**Data listing:**
= Beginning of Section =
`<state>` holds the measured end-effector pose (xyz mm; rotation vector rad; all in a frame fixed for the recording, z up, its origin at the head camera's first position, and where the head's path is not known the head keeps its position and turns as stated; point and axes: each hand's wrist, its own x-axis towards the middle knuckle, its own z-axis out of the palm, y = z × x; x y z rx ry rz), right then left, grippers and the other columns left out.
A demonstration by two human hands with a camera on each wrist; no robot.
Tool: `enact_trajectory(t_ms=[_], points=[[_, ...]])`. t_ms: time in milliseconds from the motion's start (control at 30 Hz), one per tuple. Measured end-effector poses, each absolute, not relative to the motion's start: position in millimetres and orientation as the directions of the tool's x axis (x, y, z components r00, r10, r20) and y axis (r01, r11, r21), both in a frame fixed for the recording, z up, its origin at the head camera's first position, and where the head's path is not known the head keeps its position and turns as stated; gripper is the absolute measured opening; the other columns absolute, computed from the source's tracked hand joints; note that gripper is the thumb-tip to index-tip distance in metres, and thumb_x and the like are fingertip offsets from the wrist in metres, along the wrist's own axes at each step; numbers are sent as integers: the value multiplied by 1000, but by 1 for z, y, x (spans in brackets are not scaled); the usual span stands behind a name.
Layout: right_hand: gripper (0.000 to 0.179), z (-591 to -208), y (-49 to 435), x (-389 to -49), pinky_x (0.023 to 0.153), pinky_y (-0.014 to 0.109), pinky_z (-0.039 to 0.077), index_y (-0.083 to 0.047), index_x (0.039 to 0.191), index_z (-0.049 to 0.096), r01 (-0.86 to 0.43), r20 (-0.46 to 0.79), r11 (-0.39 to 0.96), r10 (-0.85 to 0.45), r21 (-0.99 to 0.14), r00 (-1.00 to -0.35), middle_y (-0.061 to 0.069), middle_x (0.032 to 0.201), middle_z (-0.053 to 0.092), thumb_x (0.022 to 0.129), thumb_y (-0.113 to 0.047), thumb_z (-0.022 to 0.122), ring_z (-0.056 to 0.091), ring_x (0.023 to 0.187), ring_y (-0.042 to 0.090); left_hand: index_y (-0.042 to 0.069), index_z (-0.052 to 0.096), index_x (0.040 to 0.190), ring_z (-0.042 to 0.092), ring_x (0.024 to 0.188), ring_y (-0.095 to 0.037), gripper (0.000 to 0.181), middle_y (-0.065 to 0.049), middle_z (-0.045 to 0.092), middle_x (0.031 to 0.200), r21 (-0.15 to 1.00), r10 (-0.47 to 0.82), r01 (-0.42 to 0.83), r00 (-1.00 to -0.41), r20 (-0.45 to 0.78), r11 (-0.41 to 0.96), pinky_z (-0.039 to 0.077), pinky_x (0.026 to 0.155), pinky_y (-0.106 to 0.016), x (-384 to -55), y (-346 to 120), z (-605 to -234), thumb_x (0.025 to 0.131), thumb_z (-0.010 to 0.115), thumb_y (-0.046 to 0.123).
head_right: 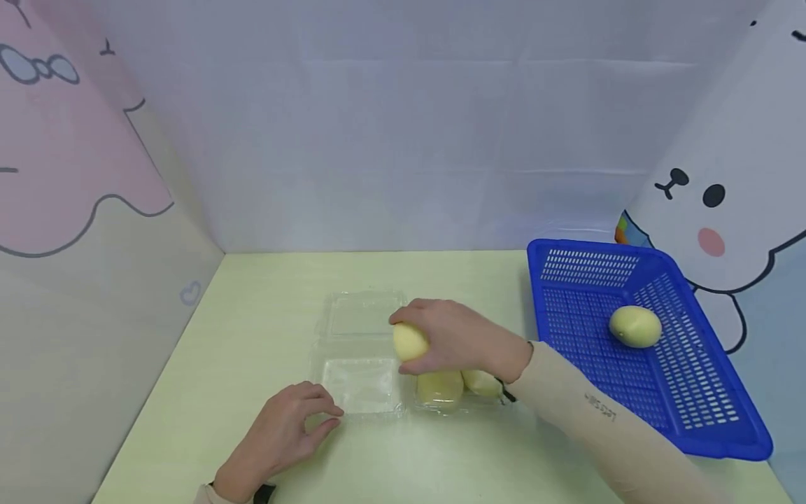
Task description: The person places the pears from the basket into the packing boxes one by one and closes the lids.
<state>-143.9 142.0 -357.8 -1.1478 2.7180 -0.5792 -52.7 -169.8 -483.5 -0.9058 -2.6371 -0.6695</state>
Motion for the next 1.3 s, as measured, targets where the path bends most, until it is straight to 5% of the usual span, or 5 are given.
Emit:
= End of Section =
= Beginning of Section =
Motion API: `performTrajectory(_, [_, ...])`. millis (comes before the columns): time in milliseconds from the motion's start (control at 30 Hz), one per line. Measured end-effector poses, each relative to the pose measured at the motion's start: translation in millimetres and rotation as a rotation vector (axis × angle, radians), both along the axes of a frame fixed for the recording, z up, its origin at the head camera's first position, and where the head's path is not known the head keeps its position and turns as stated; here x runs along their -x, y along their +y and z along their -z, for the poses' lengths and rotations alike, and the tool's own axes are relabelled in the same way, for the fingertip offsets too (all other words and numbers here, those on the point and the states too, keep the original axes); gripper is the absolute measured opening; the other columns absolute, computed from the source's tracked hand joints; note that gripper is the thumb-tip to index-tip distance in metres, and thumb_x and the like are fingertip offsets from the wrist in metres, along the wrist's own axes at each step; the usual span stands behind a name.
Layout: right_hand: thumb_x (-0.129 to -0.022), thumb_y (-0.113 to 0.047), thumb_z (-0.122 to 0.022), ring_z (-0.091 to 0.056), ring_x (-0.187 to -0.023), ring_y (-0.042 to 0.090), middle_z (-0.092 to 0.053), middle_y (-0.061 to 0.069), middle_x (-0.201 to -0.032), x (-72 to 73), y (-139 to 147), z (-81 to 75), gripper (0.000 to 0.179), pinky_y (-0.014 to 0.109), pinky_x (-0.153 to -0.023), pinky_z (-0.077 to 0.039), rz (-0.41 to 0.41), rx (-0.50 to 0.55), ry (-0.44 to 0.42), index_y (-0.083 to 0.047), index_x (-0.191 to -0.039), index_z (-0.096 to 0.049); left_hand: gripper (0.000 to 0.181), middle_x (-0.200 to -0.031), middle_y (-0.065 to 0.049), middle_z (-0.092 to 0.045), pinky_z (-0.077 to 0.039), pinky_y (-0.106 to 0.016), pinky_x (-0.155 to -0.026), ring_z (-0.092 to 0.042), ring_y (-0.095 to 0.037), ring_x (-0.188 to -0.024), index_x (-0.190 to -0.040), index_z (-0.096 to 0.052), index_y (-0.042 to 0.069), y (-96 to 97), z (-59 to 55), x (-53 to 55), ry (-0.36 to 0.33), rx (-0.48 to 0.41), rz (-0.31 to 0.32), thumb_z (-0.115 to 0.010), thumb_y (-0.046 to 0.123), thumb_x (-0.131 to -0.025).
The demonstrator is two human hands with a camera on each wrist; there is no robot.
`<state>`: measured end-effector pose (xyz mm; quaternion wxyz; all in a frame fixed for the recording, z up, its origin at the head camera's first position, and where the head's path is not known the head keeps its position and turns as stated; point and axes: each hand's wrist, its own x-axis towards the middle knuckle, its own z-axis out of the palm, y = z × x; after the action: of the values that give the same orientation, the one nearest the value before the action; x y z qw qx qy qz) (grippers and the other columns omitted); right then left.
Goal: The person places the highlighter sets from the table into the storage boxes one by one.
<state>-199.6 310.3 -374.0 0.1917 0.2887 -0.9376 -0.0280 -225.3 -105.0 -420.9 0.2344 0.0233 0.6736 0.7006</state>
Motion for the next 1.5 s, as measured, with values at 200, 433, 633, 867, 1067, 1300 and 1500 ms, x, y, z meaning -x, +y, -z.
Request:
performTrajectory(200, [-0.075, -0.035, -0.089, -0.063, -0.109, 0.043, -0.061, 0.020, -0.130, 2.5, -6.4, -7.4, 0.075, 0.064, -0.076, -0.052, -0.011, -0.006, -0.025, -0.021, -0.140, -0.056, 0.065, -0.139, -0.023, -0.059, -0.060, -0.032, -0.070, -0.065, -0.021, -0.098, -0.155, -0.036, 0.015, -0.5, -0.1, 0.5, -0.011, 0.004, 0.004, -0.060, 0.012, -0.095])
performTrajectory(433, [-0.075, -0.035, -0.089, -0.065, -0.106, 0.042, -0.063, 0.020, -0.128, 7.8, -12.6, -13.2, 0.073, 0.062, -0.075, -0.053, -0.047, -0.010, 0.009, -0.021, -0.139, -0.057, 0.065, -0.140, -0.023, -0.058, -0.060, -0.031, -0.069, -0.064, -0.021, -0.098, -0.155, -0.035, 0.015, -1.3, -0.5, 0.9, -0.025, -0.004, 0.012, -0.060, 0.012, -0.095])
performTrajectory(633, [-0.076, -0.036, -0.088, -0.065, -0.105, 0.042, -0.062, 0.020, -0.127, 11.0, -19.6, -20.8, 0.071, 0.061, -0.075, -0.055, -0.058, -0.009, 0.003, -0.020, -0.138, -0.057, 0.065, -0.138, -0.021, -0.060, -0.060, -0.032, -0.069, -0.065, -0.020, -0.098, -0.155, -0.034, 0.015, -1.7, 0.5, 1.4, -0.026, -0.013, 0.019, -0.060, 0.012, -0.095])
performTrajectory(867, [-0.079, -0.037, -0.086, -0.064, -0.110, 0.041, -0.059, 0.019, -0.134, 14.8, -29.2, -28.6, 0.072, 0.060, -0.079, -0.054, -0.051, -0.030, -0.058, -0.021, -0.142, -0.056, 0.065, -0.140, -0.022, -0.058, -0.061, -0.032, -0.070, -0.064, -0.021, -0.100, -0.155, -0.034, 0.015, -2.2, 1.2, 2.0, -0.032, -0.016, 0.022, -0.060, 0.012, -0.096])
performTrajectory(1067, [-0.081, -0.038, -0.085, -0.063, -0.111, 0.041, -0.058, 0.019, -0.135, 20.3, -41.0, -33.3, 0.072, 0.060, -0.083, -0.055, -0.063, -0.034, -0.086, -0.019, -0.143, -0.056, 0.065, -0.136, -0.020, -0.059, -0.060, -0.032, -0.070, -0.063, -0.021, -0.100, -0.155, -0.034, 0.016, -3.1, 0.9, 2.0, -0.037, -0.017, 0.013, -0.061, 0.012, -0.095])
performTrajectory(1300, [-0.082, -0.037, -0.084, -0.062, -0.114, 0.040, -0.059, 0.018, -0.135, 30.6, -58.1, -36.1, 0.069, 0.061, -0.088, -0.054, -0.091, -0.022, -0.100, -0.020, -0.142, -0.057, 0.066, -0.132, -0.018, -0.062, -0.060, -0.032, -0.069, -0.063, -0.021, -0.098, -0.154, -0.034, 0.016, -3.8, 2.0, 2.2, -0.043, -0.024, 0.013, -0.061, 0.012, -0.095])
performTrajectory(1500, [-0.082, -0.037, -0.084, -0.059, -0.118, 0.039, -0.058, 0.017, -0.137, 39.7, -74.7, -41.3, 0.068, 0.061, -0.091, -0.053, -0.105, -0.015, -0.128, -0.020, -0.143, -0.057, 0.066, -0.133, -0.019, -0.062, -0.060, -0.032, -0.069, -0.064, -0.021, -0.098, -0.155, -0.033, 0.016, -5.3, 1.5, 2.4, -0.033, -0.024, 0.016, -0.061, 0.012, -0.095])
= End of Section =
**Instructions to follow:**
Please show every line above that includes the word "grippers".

**Response to the exercise:**
`<state>` holds the measured end-effector pose (xyz mm; rotation vector rad; all in a frame fixed for the recording, z up, its origin at the head camera's first position, and where the head's path is not known the head keeps its position and turns as stated; point and axes: each hand's wrist, its own x-axis towards the middle knuckle, its own z-axis out of the palm, y = z × x; x y z rx ry rz), right then left, grippers and the other columns left out.
`<state>`: measured end-effector pose (xyz mm; quaternion wxyz; all in a frame fixed for the recording, z up, its origin at the head camera's first position, and where the head's path is not known the head keeps its position and turns as stated; point and axes: each hand's wrist, its own x-axis towards the middle knuckle, its own z-axis out of the palm, y = z × x; after the action: of the values that give the same orientation, the one nearest the value before the action; x y z qw qx qy qz) (grippers and the other columns omitted); right then left.

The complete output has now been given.